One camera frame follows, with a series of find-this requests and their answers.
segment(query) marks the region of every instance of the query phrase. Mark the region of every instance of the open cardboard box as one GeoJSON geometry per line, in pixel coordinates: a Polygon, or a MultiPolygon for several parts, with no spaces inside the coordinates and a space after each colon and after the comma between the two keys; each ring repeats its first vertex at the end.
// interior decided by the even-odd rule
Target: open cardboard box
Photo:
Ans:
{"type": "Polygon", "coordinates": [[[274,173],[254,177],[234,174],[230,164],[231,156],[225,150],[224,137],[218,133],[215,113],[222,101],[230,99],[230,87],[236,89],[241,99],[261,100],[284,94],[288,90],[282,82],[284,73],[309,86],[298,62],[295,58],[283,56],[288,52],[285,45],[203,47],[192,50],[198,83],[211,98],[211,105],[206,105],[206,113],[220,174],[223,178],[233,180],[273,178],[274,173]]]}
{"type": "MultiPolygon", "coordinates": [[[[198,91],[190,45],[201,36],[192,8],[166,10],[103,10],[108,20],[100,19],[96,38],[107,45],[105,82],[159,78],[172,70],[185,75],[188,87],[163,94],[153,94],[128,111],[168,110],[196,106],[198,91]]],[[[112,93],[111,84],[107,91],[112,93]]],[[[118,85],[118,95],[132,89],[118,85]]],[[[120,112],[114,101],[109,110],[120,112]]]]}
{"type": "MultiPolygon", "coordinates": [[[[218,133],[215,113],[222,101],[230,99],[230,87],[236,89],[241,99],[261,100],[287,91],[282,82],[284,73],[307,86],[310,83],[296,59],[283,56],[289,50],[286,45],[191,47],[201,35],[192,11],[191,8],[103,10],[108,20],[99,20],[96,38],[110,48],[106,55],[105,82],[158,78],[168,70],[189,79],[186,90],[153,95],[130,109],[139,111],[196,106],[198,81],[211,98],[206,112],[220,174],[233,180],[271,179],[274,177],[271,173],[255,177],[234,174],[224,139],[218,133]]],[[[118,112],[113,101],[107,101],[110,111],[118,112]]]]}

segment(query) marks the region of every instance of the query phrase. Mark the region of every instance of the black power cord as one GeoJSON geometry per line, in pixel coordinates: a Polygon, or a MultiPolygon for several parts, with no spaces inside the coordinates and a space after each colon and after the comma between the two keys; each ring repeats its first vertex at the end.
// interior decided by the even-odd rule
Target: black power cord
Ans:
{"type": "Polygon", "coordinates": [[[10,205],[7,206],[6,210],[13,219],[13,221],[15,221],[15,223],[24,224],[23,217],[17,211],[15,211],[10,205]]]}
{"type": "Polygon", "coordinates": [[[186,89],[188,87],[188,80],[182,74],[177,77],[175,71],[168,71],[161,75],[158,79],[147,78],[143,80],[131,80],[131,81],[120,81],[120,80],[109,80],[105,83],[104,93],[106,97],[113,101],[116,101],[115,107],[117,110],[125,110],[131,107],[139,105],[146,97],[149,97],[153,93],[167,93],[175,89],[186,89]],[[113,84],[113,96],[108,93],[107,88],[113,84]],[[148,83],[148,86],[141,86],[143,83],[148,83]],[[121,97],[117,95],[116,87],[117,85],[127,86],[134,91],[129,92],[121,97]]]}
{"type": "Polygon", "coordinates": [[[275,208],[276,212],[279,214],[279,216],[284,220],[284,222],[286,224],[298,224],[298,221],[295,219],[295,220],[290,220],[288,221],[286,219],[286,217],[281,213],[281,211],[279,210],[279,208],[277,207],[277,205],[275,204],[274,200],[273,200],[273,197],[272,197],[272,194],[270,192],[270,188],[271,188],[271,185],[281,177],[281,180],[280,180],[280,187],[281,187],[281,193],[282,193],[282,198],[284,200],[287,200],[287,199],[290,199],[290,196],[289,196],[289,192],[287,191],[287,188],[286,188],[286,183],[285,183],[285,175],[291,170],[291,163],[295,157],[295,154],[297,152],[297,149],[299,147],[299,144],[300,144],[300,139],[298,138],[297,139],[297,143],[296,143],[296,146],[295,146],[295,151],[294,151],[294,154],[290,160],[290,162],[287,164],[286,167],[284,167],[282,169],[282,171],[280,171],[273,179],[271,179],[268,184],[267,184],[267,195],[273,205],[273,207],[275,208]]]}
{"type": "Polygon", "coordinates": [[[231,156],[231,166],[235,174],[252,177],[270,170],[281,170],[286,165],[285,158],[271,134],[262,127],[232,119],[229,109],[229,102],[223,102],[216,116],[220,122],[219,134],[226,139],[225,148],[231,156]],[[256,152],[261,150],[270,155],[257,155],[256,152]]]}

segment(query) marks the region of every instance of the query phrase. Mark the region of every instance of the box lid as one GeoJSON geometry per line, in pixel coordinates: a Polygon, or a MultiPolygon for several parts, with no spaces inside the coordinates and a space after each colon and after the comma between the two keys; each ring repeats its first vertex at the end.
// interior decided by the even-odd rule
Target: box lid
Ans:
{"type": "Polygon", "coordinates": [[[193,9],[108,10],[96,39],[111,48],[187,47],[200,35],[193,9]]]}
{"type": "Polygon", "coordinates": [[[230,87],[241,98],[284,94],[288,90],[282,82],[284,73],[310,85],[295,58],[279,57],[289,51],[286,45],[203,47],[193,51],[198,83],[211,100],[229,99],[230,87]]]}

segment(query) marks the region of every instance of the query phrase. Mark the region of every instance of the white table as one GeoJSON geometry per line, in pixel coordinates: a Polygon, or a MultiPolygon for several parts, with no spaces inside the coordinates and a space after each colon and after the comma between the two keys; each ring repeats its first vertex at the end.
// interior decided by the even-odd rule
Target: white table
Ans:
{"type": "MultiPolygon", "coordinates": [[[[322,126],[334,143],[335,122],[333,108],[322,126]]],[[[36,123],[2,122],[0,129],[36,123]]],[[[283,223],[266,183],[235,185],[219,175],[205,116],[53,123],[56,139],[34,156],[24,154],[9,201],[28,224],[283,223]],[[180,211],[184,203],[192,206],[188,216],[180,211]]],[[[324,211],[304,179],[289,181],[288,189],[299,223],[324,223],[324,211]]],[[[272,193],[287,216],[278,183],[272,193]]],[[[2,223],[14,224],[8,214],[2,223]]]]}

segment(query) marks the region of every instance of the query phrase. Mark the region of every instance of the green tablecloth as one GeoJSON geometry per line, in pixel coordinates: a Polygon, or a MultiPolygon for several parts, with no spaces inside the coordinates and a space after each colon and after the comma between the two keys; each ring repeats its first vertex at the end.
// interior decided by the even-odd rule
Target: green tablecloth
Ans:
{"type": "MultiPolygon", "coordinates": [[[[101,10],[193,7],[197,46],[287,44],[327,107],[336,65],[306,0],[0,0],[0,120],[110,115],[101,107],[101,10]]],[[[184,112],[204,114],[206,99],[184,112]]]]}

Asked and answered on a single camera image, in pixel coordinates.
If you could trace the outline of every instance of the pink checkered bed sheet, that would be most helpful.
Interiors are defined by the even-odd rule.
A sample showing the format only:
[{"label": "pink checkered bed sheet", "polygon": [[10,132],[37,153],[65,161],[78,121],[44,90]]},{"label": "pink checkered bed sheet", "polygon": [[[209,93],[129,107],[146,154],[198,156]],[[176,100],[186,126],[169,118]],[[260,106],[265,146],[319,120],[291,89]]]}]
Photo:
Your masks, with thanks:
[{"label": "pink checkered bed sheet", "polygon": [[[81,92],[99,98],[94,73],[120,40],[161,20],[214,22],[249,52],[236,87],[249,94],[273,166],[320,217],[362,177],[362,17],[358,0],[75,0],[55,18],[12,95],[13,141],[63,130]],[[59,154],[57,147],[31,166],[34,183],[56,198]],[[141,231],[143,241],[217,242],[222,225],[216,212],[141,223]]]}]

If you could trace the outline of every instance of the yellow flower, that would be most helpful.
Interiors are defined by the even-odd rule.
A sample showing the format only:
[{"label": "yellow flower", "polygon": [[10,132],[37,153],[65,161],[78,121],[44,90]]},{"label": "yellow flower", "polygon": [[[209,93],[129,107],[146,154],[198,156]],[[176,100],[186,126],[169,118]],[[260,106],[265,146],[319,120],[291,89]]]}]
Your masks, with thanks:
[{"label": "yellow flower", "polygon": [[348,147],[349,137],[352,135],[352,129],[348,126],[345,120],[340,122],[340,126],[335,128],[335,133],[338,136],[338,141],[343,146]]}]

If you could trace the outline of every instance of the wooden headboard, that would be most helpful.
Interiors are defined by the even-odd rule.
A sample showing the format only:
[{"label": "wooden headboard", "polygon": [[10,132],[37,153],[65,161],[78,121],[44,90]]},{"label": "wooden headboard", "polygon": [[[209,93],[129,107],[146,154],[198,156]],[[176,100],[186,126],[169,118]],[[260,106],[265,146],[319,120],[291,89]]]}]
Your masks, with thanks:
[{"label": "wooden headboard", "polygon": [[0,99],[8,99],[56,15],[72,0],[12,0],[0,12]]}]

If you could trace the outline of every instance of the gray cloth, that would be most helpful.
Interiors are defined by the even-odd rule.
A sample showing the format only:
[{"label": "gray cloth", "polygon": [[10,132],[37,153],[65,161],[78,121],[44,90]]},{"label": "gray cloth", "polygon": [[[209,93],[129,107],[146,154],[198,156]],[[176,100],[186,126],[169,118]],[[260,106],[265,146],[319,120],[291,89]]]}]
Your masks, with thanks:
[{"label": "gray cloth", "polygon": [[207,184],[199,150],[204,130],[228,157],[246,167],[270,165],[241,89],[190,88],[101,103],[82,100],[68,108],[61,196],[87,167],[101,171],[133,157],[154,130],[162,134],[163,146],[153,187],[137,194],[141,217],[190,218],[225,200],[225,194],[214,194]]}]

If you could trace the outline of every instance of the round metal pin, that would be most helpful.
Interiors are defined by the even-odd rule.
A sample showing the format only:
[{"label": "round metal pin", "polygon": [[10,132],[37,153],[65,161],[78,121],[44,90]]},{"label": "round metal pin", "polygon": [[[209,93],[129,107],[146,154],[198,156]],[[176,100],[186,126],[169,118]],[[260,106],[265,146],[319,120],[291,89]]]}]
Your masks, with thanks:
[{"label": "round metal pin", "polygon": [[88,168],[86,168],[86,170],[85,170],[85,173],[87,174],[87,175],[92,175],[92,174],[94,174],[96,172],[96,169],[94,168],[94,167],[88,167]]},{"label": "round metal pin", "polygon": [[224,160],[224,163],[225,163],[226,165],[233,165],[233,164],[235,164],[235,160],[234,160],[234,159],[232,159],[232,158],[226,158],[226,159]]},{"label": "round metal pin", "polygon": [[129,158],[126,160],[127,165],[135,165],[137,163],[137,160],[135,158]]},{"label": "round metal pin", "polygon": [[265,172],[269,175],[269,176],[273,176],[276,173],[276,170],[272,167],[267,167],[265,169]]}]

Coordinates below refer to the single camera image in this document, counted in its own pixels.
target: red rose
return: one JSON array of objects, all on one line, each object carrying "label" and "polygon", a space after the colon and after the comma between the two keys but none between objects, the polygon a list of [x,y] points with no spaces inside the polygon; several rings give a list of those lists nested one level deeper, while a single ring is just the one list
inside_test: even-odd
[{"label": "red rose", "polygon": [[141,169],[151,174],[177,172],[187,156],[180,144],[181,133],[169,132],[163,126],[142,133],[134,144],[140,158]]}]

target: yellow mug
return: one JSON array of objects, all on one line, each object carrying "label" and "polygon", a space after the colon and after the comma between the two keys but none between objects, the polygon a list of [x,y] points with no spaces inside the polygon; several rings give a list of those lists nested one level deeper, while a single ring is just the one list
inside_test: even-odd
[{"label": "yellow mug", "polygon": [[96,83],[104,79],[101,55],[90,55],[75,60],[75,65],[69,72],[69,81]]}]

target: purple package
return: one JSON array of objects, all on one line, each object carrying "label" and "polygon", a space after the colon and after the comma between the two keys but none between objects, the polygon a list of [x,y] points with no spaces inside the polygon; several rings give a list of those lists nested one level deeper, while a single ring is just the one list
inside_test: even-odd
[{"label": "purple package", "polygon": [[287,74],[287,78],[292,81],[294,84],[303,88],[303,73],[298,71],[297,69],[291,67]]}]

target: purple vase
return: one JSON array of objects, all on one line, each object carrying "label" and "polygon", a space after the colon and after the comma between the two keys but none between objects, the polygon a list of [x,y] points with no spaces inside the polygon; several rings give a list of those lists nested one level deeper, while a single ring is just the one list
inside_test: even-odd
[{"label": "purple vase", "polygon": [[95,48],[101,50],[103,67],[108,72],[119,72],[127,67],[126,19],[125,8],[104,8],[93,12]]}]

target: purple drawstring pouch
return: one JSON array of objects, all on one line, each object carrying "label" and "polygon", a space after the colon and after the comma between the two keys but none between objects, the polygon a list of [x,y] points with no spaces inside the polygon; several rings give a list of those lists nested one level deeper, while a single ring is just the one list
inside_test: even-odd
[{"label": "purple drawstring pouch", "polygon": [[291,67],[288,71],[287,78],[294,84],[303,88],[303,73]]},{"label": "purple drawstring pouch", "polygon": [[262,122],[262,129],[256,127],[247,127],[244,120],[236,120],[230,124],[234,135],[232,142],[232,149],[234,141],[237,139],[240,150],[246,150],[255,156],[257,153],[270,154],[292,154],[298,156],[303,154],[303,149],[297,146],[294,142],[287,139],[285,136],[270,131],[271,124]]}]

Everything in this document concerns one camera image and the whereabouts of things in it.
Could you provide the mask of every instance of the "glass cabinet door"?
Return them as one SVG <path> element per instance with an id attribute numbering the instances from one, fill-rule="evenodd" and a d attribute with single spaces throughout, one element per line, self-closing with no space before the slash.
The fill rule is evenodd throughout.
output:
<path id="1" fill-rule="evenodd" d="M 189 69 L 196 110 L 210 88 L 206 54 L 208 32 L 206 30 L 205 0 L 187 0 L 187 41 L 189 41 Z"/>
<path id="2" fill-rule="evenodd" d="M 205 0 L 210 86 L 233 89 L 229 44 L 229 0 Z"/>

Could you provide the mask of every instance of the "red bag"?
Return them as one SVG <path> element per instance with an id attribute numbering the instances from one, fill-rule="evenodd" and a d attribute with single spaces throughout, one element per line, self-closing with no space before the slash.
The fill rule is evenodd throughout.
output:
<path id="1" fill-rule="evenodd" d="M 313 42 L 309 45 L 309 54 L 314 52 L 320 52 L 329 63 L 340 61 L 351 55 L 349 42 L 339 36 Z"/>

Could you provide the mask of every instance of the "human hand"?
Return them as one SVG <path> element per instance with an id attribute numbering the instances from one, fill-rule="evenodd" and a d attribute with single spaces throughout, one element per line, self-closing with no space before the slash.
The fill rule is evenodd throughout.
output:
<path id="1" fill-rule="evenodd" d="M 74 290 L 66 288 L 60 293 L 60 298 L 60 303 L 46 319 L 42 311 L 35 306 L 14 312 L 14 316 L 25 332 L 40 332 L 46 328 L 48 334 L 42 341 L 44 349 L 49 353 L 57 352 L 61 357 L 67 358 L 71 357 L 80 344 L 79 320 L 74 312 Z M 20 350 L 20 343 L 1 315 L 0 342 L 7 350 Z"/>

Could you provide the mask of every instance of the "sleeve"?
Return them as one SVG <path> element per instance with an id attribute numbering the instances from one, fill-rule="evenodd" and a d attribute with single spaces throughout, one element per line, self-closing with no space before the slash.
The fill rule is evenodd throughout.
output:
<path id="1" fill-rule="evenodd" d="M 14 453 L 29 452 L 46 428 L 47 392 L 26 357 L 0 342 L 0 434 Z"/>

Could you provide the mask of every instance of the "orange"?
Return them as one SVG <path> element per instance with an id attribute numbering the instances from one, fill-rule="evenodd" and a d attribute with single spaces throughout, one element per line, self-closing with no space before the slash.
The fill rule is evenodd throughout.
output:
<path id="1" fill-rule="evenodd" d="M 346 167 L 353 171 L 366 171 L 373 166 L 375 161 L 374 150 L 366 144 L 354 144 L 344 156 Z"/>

────────

> [Brief] What you return must be an exact retyping of the lines above starting at the line with "of the black" and ending at the line with "Target: black power cord", and nothing besides.

> [Reply]
segment(query) marks the region of every instance of the query phrase. Mark the region of every instance of the black power cord as one GeoJSON geometry per line, in pixel coordinates: a Polygon, or a MultiPolygon for several parts, with no spaces inside the coordinates and a space after each colon and after the comma between the two keys; each ring repeats its first vertex at the end.
// interior decided by the even-odd rule
Target: black power cord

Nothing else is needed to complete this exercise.